### PROBLEM
Where a line of the data holds the word "finger", copy that line.

──────────────────────────────

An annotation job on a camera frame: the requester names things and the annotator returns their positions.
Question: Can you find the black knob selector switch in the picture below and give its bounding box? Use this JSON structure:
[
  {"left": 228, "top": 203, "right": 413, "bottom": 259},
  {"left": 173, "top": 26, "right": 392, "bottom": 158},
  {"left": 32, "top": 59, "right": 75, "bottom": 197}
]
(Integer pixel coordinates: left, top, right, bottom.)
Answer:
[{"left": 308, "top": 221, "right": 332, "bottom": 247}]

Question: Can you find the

──────────────────────────────

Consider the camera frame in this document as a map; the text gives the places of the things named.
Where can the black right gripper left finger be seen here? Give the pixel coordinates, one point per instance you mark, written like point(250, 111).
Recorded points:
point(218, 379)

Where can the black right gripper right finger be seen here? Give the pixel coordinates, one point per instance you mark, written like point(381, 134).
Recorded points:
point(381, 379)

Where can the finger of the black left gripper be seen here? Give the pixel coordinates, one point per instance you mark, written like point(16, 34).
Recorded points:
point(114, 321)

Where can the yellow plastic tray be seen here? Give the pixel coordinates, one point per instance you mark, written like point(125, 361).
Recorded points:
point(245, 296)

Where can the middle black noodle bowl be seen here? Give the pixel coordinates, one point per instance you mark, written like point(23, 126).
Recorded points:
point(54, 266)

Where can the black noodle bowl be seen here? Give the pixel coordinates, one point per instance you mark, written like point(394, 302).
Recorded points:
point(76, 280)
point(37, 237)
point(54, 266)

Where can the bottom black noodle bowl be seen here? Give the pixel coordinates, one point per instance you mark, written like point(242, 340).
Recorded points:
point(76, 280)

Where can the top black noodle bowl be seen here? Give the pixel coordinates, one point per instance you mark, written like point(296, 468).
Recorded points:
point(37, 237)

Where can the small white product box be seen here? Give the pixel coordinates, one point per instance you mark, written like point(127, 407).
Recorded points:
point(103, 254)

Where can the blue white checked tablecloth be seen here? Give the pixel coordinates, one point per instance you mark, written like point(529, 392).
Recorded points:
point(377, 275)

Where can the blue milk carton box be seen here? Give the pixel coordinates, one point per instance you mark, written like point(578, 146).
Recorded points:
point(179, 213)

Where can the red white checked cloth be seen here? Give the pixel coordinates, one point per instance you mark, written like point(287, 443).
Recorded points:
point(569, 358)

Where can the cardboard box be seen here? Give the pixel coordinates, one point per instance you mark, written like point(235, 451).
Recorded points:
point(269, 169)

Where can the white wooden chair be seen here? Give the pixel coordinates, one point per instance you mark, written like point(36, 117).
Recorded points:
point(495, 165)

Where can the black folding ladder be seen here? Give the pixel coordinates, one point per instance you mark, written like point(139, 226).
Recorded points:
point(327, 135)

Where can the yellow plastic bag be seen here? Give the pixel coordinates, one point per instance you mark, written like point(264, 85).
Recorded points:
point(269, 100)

──────────────────────────────

### ANSWER AREA
Where can the black right gripper left finger be seen here? Give the pixel coordinates, one point per instance you mark, written like point(250, 111).
Where can the black right gripper right finger be seen here? Give the pixel coordinates, one point per instance you mark, written like point(381, 134).
Where can the finger of the black left gripper be seen here? Give the pixel coordinates, one point per instance you mark, written like point(16, 34).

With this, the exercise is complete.